WHAT TO WORK ON
Out of the lines below, please list those that hold the string "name".

STORED DATA

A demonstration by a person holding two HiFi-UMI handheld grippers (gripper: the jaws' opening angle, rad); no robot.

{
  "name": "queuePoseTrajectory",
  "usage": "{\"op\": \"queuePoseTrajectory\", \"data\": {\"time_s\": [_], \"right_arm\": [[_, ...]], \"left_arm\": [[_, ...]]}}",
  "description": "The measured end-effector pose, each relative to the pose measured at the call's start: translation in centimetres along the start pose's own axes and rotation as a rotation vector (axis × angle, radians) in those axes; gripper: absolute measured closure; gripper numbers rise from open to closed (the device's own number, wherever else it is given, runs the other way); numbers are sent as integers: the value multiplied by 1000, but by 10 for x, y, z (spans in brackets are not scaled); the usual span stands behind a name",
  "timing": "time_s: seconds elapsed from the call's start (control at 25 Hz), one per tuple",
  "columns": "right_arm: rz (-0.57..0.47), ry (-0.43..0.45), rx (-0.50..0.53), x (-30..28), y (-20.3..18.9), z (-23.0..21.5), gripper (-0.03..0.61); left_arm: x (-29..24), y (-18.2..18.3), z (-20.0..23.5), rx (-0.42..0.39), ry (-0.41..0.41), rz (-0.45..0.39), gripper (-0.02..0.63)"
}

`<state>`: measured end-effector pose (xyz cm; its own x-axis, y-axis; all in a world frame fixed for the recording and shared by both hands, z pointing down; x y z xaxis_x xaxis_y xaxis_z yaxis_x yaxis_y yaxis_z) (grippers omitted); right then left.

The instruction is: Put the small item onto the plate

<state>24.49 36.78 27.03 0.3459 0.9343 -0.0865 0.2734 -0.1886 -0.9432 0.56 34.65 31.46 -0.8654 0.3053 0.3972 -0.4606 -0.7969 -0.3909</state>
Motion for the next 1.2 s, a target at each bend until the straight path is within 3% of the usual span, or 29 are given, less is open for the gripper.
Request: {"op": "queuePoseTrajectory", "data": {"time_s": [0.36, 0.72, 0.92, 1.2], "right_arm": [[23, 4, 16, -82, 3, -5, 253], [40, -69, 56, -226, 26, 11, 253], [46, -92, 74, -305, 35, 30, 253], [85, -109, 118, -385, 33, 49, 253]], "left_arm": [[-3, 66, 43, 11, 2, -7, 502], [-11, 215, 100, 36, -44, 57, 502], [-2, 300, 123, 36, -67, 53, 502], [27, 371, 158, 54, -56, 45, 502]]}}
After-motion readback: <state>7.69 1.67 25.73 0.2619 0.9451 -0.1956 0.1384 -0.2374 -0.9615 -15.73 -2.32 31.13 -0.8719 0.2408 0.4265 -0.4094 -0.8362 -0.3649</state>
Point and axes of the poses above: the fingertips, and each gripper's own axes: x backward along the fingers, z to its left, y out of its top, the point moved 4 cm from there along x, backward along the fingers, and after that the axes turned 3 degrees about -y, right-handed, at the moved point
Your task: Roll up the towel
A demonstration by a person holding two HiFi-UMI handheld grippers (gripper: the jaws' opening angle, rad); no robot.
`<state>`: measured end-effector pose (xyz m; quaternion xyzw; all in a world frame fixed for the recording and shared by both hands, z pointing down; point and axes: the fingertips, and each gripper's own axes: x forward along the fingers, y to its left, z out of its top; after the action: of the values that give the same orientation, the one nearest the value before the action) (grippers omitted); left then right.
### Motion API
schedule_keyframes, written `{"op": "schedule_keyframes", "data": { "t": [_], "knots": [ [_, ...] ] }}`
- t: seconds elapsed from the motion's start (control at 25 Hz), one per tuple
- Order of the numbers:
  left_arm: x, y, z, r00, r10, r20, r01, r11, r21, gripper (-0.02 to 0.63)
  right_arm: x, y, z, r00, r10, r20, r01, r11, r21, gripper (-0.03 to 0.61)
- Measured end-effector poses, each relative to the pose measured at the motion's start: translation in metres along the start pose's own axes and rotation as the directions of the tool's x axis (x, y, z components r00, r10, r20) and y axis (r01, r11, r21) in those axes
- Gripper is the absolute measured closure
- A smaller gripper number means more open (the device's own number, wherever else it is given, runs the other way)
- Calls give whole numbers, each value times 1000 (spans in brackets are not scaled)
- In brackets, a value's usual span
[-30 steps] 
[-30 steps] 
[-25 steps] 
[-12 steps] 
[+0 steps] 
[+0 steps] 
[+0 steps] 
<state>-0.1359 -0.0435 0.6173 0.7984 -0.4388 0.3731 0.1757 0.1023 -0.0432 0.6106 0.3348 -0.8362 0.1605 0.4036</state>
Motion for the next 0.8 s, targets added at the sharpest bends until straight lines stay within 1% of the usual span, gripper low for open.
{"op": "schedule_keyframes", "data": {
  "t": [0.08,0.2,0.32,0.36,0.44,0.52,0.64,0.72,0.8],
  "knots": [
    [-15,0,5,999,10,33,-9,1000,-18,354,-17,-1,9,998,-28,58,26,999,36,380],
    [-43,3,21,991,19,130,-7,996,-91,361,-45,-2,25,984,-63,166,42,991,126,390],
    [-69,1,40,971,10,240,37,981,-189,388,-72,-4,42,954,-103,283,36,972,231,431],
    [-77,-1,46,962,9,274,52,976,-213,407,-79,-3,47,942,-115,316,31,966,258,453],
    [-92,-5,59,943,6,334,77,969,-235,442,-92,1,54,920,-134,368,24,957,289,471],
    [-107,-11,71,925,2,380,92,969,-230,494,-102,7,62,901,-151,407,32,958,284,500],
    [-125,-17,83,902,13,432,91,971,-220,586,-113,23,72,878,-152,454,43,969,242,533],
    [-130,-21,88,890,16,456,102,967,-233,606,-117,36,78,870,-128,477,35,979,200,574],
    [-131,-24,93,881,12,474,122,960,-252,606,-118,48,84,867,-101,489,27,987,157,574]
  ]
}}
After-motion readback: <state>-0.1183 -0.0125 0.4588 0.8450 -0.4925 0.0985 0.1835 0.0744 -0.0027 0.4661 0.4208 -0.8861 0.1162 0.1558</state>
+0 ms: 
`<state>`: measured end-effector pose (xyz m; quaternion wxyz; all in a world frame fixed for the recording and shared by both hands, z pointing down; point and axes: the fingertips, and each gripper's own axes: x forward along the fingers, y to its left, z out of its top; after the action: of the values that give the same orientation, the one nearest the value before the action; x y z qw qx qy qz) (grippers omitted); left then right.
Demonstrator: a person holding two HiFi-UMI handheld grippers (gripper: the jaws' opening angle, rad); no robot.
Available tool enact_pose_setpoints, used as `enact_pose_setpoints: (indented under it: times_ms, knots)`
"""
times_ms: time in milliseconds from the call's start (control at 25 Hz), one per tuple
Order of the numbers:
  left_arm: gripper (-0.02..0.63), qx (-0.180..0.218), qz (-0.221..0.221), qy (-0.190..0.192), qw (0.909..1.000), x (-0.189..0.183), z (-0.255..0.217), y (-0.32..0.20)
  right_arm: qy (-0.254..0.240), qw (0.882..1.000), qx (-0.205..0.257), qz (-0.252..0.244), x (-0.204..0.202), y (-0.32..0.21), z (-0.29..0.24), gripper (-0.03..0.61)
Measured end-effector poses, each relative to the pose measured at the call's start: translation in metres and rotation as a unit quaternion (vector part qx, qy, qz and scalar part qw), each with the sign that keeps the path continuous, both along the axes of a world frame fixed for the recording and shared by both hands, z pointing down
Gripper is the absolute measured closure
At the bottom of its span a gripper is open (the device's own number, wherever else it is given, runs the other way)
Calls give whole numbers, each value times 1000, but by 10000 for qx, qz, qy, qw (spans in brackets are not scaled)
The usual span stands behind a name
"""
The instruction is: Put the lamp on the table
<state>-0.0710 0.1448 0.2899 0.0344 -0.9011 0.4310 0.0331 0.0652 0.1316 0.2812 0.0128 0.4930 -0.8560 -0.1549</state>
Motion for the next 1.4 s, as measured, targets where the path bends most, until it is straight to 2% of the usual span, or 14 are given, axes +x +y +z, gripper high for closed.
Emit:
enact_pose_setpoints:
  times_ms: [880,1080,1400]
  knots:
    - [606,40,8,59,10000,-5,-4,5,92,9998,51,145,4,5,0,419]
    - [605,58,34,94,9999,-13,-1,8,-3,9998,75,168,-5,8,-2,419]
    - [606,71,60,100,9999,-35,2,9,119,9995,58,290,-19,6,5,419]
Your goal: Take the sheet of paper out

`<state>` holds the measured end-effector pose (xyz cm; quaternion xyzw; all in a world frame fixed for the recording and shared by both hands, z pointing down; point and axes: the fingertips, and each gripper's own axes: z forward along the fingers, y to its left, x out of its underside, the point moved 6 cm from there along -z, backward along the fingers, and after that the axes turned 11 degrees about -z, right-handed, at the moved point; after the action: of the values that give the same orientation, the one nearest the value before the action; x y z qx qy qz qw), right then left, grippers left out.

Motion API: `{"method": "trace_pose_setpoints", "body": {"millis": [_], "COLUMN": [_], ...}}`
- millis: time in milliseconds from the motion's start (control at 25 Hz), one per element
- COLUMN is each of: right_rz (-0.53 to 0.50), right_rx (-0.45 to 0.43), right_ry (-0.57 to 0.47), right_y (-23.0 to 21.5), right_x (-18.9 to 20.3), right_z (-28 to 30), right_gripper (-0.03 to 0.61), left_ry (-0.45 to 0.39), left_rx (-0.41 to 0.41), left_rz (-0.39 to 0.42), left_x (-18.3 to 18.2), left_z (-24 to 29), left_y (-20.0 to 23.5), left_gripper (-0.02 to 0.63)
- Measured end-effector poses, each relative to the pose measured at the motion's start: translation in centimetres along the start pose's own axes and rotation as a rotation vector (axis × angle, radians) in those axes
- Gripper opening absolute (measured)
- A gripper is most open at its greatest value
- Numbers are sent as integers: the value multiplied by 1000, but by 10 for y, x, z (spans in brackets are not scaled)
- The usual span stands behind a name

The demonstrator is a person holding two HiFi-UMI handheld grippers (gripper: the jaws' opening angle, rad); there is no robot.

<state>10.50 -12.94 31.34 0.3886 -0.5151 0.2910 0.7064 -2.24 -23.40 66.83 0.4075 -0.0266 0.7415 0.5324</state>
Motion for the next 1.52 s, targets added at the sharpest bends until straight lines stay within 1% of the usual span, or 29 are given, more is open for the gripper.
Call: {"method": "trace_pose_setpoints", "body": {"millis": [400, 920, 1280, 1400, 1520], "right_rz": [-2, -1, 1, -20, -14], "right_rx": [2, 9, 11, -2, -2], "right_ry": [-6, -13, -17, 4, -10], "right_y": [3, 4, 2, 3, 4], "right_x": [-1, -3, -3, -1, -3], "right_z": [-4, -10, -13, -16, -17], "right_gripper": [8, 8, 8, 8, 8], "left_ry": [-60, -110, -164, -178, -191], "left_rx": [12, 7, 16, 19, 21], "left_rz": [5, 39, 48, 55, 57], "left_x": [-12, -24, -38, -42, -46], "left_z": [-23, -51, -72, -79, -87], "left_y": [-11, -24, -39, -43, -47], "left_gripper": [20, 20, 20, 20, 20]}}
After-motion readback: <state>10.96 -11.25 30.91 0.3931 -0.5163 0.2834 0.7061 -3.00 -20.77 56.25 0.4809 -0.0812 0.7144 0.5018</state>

YOUR RESPONSE
  "name": "queuePoseTrajectory",
  "description": "The measured end-effector pose, each relative to the pose measured at the call's start: translation in centimetres along the start pose's own axes and rotation as a rotation vector (axis × angle, radians) in those axes; gripper: absolute measured closure; gripper numbers rise from open to closed (the device's own number, wherever else it is given, runs the other way); numbers are sent as integers: the value multiplied by 1000, but by 10 for x, y, z (spans in brackets are not scaled); the usual span stands behind a name",
The usual span stands behind a name
- The usual span stands behind a name

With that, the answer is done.